** Data excerpt follows **
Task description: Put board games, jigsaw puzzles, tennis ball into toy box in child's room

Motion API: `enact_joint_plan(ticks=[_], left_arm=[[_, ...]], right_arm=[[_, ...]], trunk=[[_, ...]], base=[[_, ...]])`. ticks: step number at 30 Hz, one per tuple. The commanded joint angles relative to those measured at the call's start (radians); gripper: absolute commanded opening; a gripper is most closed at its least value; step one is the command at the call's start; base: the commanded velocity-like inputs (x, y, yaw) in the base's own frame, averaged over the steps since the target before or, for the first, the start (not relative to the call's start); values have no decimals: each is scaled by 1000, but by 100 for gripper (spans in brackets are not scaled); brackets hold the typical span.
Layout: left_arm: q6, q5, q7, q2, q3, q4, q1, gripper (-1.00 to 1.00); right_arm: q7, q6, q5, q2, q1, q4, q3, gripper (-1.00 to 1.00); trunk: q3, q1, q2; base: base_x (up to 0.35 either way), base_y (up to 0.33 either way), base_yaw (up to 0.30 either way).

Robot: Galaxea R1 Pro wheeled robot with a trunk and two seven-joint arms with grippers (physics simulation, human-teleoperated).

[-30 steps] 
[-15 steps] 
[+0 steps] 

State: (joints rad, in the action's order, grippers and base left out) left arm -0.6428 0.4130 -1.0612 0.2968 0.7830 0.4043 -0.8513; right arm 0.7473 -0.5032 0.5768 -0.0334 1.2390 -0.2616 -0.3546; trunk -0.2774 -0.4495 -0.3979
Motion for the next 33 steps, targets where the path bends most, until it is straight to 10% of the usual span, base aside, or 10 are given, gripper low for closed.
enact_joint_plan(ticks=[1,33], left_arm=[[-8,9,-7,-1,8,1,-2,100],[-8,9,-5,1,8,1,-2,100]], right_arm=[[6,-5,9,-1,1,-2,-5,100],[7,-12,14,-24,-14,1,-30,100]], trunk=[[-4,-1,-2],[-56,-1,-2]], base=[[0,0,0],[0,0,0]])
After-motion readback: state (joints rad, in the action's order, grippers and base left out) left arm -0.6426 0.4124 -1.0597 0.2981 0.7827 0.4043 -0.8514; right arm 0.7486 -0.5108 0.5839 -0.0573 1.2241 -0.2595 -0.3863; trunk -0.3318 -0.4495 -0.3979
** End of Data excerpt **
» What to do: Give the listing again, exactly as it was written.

» Output for this exercise:
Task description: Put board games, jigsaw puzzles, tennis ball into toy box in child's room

Motion API: `enact_joint_plan(ticks=[_], left_arm=[[_, ...]], right_arm=[[_, ...]], trunk=[[_, ...]], base=[[_, ...]])`. ticks: step number at 30 Hz, one per tuple. The commanded joint angles relative to those measured at the call's start (radians); gripper: absolute commanded opening; a gripper is most closed at its least value; step one is the command at the call's start; base: the commanded velocity-like inputs (x, y, yaw) in the base's own frame, averaged over the steps since the target before or, for the first, the start (not relative to the call's start); values have no decimals: each is scaled by 1000, but by 100 for gripper (spans in brackets are not scaled); brackets hold the typical span.
Layout: left_arm: q6, q5, q7, q2, q3, q4, q1, gripper (-1.00 to 1.00); right_arm: q7, q6, q5, q2, q1, q4, q3, gripper (-1.00 to 1.00); trunk: q3, q1, q2; base: base_x (up to 0.35 either way), base_y (up to 0.33 either way), base_yaw (up to 0.30 either way).

Robot: Galaxea R1 Pro wheeled robot with a trunk and two seven-joint arms with grippers (physics simulation, human-teleoperated).

[-30 steps] 
[-15 steps] 
[+0 steps] 

State: (joints rad, in the action's order, grippers and base left out) left arm -0.6428 0.4130 -1.0612 0.2968 0.7830 0.4043 -0.8513; right arm 0.7473 -0.5032 0.5768 -0.0334 1.2390 -0.2616 -0.3546; trunk -0.2774 -0.4495 -0.3979
Motion for the next 33 steps, targets where the path bends most, until it is straight to 10% of the usual span, base aside, or 10 are given, gripper low for closed.
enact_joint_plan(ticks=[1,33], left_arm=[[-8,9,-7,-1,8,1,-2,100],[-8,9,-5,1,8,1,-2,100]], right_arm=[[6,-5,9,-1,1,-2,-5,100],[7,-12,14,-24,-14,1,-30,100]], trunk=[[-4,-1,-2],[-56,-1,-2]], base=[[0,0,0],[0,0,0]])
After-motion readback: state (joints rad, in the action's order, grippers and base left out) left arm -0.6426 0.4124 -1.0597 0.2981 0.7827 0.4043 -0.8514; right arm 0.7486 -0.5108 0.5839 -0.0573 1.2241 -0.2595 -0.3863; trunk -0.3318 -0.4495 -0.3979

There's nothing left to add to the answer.